According to Sheng Yang, co-developer of Harvester, the latter is due to a knowledge threshold that every open source HCI project to date has in common. Yang argues that all previous open source tools for the management of both VMs and containers require too much knowledge about Kubernetes to invite use among VM professionals. Harvester bridges the gap with a Kubernetes solution that should be usable based entirely on VM proficiency.

At KubeCon 2021, SUSE lists Harvester as one of the most noteworthy projects of recent times.
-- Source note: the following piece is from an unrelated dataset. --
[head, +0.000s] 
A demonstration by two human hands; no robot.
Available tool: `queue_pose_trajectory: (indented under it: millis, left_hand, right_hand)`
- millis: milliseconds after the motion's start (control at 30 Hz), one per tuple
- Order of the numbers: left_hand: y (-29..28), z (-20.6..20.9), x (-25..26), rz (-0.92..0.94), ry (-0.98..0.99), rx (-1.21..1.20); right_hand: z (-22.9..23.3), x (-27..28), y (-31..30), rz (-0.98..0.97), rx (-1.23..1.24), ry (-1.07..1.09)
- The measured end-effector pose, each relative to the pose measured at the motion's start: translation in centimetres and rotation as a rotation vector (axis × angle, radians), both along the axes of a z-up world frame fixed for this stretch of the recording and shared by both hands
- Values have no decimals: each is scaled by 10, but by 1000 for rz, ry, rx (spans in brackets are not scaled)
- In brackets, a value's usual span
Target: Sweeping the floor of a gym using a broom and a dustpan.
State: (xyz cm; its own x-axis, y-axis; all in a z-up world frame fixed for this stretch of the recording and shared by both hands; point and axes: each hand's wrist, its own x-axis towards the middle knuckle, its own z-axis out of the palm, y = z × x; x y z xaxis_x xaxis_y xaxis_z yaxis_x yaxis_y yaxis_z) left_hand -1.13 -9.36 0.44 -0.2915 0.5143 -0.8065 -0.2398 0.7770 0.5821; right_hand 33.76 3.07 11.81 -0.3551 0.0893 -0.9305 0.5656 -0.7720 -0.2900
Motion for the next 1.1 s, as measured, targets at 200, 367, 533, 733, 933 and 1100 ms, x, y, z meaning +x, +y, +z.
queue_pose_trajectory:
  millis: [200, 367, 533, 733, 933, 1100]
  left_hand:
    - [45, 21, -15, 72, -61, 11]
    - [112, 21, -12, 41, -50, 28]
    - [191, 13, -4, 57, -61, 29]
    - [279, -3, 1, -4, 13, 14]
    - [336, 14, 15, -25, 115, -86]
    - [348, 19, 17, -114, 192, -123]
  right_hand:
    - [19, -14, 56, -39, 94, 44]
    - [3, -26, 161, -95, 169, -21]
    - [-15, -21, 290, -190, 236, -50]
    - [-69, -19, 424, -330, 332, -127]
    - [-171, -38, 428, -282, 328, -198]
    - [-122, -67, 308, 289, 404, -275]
Harvester’s availability solidifies SUSE Rancher’s position as an open source option for the clustering and large-scale deployment of Kubernetes containers and VMs.

Kubernetes, Rancher Desktop and more

Furthermore, SUSE is demoing and discussing Kubewarden, SUSE’s most recent project. The tool allows users to write policies in a programming language of their choice and deploy them directly to container registries.

Rancher Desktop was also featured. Introduced in July of this year, it offers a welcome ability to run Kubernetes on a local PC or Mac, lowering the installation threshold of Kubernetes.

Additionally, Epinio makes an appearance. It serves as a tool for deploying ready-to-use Kubernetes clusters, without relying on skill with Kubernetes-specific configurations. Hypper, a variant of Kubernetes packet manager Helm, was highlighted as well. According to SUSE, Hypper handles application dependencies more intelligently than Helm, increasing the speed of error-free (mass) application updates and configuration.